I learn to play air guitar the summer of 1979 thanks to Cheap Trick’s “I Want You To Want Me,” the same summer I experience newfound freedom via a white Indian moped purchased by my parents. Red and orange stickers adhere to its sides, giving the impression of flames while I shoot through town at 25 miles per hour. My first major moped wipeout occurs with a girl aboard. Coincidentally, this occurs at the same time I discover how each handbrake squeeze, especially on a downhill run, delivers the full glory feel of the female form pressed upon my back. I unnecessarily brake often, the last time occurring on a fateful patch of loose gravel. We topple. We slide. The doctor fishes pebbles from my elbow and her knee. Stitches are involved. She never rides with me again. I recall her each time I play air guitar and sing, “I’ll shine up my old brown shoes, put on a brand new shirt, get off early from work, if you say that you love me …”

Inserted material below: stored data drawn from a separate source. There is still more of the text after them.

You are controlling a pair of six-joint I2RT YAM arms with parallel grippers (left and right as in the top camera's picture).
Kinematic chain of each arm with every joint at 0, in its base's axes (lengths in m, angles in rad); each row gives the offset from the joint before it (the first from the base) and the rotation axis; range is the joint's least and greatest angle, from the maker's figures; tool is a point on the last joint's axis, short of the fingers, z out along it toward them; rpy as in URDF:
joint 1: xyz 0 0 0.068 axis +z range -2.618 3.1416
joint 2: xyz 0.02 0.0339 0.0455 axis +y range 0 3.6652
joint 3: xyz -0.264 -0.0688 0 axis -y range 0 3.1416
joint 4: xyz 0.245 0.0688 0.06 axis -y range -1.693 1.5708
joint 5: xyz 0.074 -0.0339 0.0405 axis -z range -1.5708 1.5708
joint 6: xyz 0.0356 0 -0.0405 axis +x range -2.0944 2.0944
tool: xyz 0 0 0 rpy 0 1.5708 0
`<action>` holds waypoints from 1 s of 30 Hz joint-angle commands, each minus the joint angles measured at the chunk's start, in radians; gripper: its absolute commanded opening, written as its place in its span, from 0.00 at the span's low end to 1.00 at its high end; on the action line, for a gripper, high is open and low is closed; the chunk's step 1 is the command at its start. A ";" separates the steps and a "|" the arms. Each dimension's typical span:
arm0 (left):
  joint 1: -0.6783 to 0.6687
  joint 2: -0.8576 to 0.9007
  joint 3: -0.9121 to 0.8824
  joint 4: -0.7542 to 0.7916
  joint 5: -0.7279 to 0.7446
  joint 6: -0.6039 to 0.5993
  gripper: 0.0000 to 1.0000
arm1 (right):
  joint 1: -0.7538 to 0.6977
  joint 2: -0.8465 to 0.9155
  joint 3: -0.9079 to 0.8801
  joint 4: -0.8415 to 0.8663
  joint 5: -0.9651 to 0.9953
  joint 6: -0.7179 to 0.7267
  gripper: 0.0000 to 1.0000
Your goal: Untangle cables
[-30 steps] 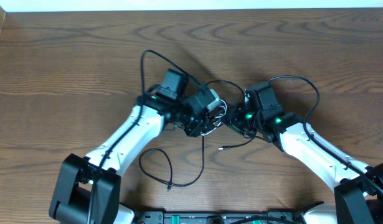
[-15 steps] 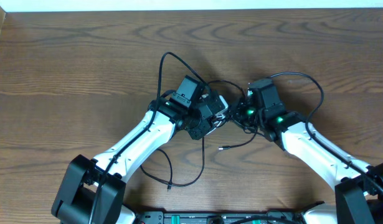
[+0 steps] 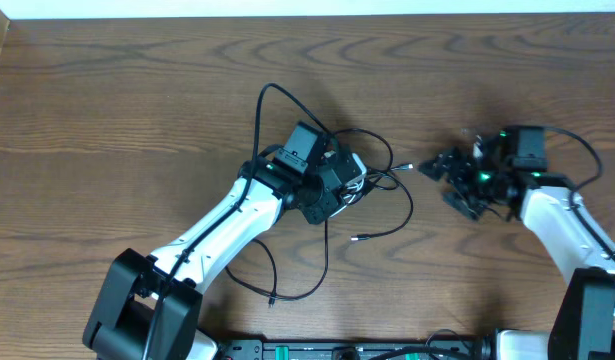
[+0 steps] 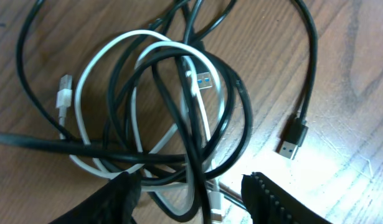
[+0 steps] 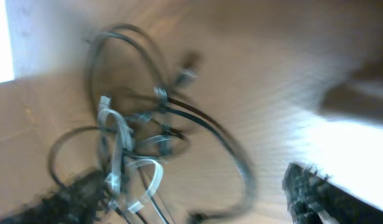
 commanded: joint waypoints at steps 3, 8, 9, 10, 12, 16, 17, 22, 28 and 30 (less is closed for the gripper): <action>-0.083 -0.021 0.005 -0.001 -0.153 -0.012 0.64 | -0.064 -0.004 0.000 -0.124 0.257 -0.105 0.99; -0.178 -0.023 0.005 0.005 -0.294 -0.064 0.66 | -0.063 -0.004 0.000 -0.187 0.365 -0.105 0.99; -0.188 -0.023 0.005 0.004 -0.297 -0.078 0.66 | -0.063 -0.004 0.000 -0.186 0.365 -0.105 0.99; -0.197 -0.023 0.005 0.003 -0.298 -0.092 0.66 | -0.063 -0.004 0.000 -0.186 0.365 -0.105 0.99; -0.204 -0.020 0.005 0.005 -0.298 -0.113 0.67 | -0.063 -0.004 0.000 -0.186 0.365 -0.105 0.99; -0.203 -0.002 0.005 0.034 -0.340 -0.153 0.79 | -0.063 -0.004 0.000 -0.186 0.365 -0.105 0.99; -0.203 0.007 0.005 0.043 -0.341 -0.164 0.79 | -0.063 -0.004 0.000 -0.186 0.365 -0.105 0.99; -0.203 0.063 0.005 0.051 -0.341 -0.172 0.79 | -0.063 -0.004 0.000 -0.186 0.365 -0.105 0.99; -0.203 0.139 0.005 0.089 -0.426 -0.172 0.70 | -0.063 -0.004 0.000 -0.186 0.365 -0.105 0.99; -0.203 0.136 0.006 0.089 -0.451 -0.172 0.38 | -0.063 -0.004 0.000 -0.186 0.365 -0.105 0.99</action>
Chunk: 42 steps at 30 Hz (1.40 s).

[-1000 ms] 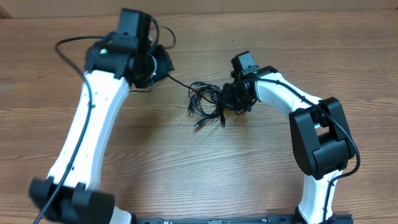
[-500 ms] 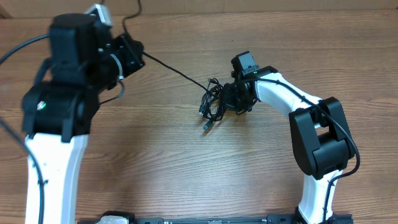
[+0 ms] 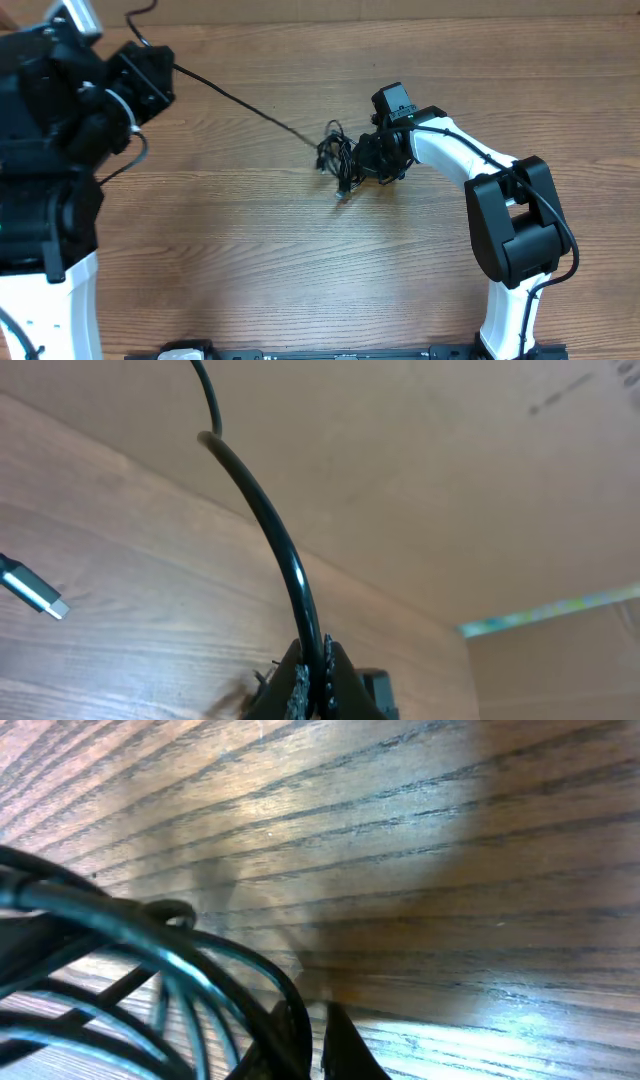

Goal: Untangle cables
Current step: 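Pull the gripped cable far up-left with the left gripper, stretching it out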

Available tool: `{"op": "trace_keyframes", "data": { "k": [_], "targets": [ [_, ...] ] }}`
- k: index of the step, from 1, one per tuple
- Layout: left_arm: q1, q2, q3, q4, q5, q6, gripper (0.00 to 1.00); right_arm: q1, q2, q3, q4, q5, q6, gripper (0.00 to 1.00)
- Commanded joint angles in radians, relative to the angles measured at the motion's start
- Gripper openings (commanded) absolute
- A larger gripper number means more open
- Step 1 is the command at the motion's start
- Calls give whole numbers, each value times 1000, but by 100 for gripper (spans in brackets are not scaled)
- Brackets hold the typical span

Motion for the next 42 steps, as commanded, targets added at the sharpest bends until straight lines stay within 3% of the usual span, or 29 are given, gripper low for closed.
{"op": "trace_keyframes", "data": {
  "k": [1,6,11,25,34,38,39,40,42],
  "targets": [
    [61,-19,74,14,26,8,4,0,-6,-14,0,26,4,8],
    [135,-20,95,99,25,1,4,0,-6,-14,0,26,4,8],
    [188,-22,95,211,26,-80,4,0,-6,-14,0,26,4,8],
    [209,-21,95,472,2,-219,4,0,-6,-14,0,26,4,8],
    [219,-21,95,521,-213,-285,4,0,-6,-14,1,26,4,8],
    [219,-21,95,515,-235,-284,4,0,-6,-14,1,26,4,9],
    [219,-21,94,506,-219,-283,4,0,-6,-14,1,26,4,9],
    [219,-21,94,486,-191,-283,4,0,-6,-14,1,26,4,18],
    [219,-20,94,429,-135,-270,4,0,-6,-13,1,14,4,25]
  ]
}}
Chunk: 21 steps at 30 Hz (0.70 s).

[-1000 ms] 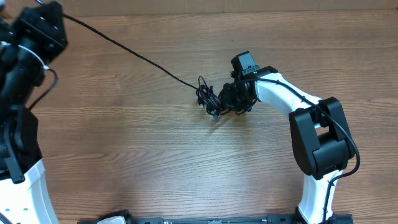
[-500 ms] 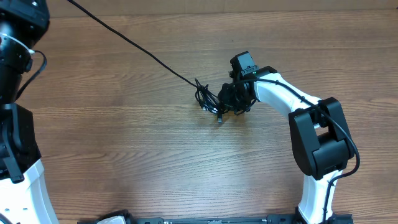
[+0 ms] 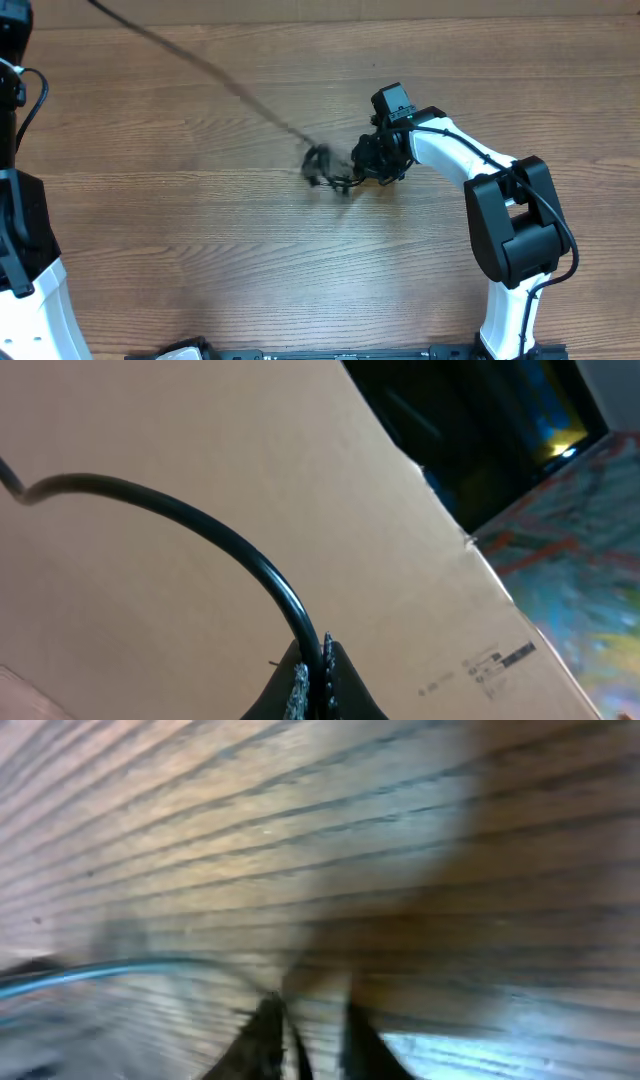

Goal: Untangle cables

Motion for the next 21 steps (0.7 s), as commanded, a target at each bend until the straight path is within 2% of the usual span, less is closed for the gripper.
{"op": "trace_keyframes", "data": {
  "k": [1,4,8,11,15,21],
  "targets": [
    [9,-18,30,-68,46,10,4,-5,-8,-7,0,-8,-1,30],
    [8,0,29,-225,104,76,4,-29,-15,34,-24,-153,-80,47],
    [7,42,29,-373,188,186,4,-49,-24,74,-38,-230,-95,67],
    [7,90,29,-477,314,277,4,-48,-23,77,-18,-253,-114,70],
    [7,177,29,-645,443,401,4,-21,-21,74,-32,-186,-114,70],
    [0,295,29,-830,460,551,4,27,-18,74,-88,-137,-114,70]
  ]
}}
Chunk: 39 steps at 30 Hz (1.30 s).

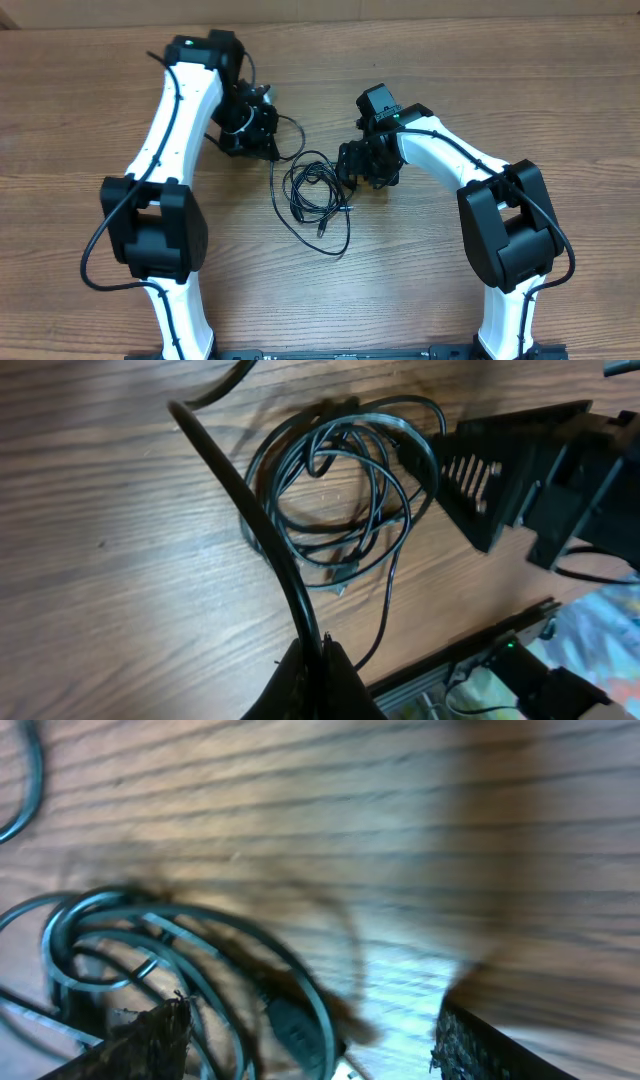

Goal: Untangle cables

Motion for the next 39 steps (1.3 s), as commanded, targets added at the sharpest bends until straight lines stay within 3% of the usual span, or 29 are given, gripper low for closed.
{"op": "trace_keyframes", "data": {
  "k": [1,9,22,30,34,39],
  "targets": [
    [-28,35,12,22,-25,3,4,1,-14,17,7,-134,-85,77],
    [-55,77,10,64,-24,-88,5,1,-14,17,28,-432,-256,78],
    [-94,81,10,28,4,-117,35,2,-14,17,29,-435,-254,77],
    [-100,81,10,-10,3,-137,36,2,-14,17,33,-435,-249,77],
    [-100,81,9,-12,0,-172,29,2,-14,17,36,-435,-225,76],
    [-100,81,8,-12,0,-257,30,2,-14,17,36,-435,-224,73]
  ]
}}
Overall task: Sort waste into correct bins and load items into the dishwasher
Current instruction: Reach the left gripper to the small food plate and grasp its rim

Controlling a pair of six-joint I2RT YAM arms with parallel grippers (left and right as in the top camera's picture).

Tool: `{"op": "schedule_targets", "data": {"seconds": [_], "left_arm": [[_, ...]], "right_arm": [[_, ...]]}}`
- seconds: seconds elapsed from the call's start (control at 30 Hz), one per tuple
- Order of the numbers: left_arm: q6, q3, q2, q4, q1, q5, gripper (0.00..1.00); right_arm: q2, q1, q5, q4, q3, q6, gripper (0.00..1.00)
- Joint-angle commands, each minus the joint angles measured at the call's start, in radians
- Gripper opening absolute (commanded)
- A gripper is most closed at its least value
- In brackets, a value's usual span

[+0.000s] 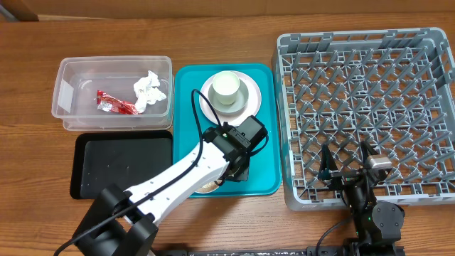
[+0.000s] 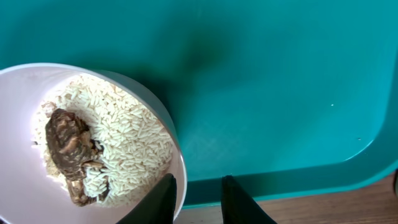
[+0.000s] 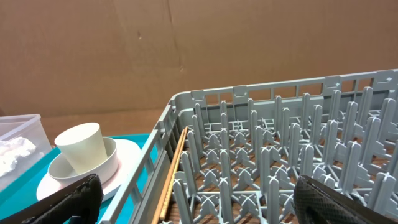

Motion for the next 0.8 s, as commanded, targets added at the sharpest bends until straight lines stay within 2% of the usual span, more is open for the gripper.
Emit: {"op": "schedule_targets", "data": {"seconds": [0.0, 0.77], "left_arm": [[-0.025, -0.006, 0.02, -0.005, -0.006, -0.025, 0.28], [-0.024, -0.007, 0.09, -0.005, -0.006, -0.043, 0.22]], "right_arm": [[-0.01, -0.003, -0.003, 0.006, -0.011, -0.003, 1.0], [-0.01, -0.003, -0.003, 0.005, -0.011, -0.003, 1.0]]}}
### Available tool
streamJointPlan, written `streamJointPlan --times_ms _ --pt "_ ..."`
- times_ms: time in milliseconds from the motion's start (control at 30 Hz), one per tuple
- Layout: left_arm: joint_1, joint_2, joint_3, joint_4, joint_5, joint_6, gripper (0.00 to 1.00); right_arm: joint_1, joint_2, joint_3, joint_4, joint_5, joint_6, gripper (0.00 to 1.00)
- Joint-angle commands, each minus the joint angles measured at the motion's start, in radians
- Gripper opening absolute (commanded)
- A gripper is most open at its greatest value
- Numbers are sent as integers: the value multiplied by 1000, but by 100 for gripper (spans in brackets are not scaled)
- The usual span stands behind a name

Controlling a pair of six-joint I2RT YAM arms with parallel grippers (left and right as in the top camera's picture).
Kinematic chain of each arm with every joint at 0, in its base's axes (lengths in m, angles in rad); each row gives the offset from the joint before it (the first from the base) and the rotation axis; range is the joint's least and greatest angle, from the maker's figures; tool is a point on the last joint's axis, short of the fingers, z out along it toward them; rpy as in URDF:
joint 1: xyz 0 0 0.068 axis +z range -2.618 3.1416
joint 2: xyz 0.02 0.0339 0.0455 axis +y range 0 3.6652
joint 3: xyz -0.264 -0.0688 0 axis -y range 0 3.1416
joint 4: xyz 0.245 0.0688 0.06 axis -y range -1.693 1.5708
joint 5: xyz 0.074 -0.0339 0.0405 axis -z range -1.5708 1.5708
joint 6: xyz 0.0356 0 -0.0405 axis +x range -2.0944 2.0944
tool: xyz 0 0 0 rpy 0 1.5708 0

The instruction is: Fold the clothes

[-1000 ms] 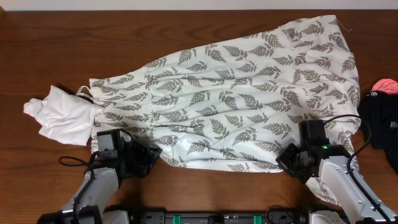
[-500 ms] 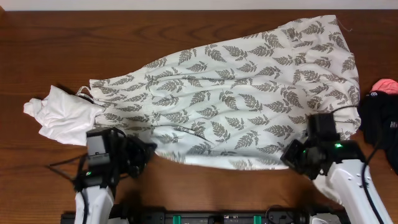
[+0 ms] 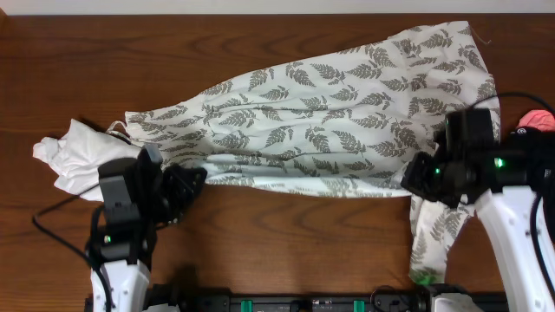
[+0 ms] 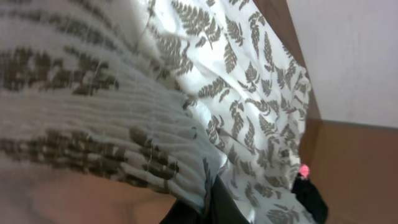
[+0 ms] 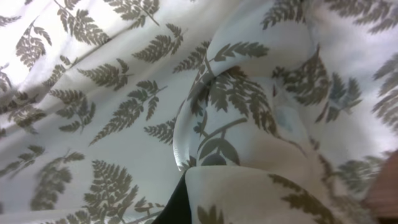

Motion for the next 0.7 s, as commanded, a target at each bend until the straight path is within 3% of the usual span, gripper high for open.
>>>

This column idea occurs in Huntingburg, Ind., during a recent Dubois County Bombers summer collegiate baseball game. The Bombers organization keeps things fun and lively in the stands — music, of course, being a big factor. Between innings, a song plays, “December, 1963 (Oh What a Night),” by Frankie Valli and The Four Seasons. I recall it being the first 45 RPM record I ever owned. I played it endlessly on my parents’ stereo console, loud enough to hear through the window screen while throwing a baseball into my pitch-back net in preparation for a Little League game. I recall winning a pepperoni pizza due to this song. I was the first to call WTCJ during a contest to identify the group singing it. I treated my parents and brother at Patio Pizza. It’s still the best pizza I ever tasted. Oh, what a night.

So there you have it. My songs of summer and the random memories they evoke, yanking me to my youth when summer was summer, that magical triumvirate of seemingly endless months: June, July, and August.

You have your own songs of summer, different from mine. I hope you recall them and time travel to a younger day. I hope you continue to play them loud.